» Task prompt
Set down precisely the lines from the line with "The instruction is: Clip" through the end of the material, inclusive, and no pictures.

» Available data
-- Opening Marker --

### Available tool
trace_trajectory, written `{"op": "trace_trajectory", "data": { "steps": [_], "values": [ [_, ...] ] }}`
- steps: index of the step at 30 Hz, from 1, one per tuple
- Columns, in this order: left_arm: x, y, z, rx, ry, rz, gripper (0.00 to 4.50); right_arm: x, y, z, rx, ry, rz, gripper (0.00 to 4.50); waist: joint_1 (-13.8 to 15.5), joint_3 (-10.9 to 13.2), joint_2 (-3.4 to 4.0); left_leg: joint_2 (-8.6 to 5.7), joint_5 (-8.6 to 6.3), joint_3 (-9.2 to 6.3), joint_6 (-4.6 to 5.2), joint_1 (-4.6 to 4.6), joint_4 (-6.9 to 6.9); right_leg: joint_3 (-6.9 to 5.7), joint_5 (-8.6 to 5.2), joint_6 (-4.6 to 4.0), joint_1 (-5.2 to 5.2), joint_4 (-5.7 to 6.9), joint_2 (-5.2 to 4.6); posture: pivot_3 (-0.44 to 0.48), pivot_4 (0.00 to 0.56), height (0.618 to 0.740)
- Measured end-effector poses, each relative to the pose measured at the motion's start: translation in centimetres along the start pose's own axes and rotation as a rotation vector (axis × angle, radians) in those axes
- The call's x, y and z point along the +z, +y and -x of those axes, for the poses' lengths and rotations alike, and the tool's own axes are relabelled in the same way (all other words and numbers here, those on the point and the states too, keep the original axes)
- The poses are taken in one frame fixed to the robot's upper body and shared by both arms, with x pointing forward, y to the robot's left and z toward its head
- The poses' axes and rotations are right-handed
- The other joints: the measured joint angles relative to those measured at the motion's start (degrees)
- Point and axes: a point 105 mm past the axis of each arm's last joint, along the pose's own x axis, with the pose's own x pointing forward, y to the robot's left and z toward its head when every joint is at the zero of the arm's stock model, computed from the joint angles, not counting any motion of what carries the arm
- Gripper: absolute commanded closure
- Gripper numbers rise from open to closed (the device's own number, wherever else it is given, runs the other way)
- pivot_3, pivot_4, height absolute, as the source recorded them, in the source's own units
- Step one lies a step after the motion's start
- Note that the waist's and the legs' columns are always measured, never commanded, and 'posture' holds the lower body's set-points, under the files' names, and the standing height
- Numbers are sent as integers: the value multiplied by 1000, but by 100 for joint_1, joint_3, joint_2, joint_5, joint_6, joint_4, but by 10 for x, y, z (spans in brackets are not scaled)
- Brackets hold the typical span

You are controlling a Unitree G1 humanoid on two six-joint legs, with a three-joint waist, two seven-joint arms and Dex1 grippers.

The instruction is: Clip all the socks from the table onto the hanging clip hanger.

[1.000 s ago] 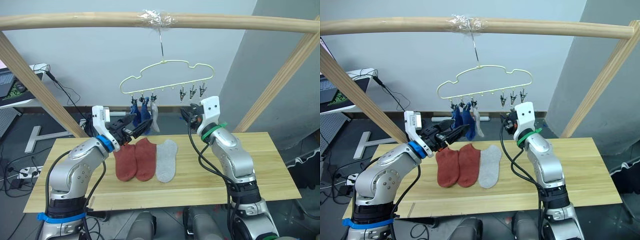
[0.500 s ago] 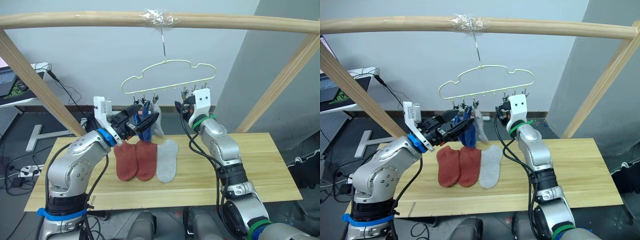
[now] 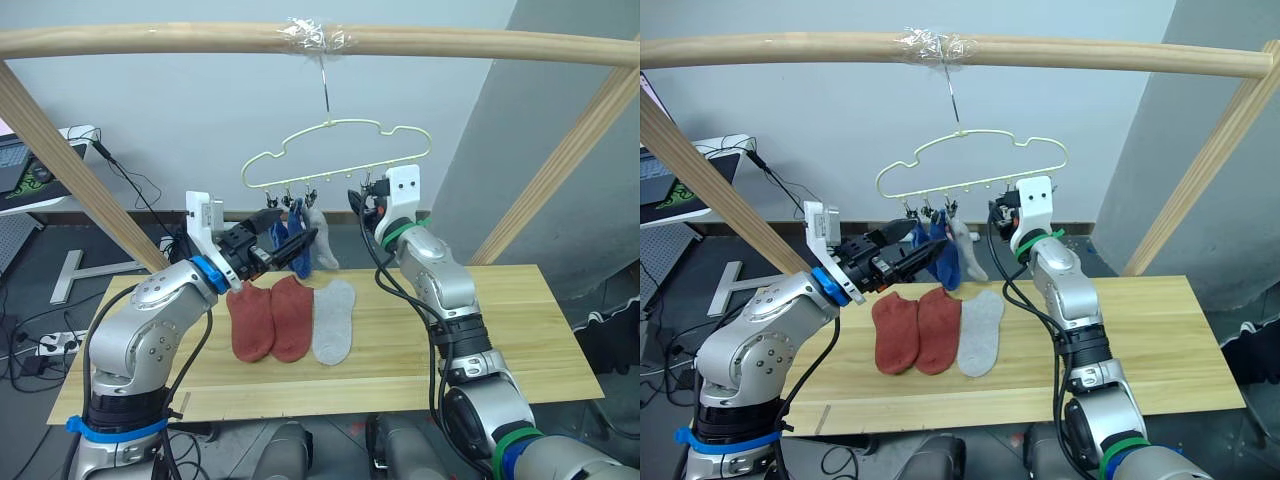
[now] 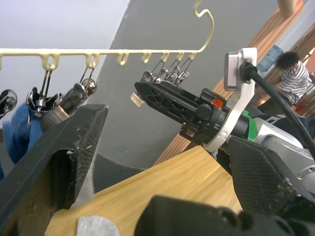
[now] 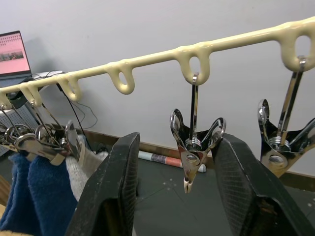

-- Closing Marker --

» Written response
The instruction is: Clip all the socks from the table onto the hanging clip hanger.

[1.000 s ago] 
[0.500 s ago] 
[now] 
[now] 
[now] 

What the exercise required has been answered in full.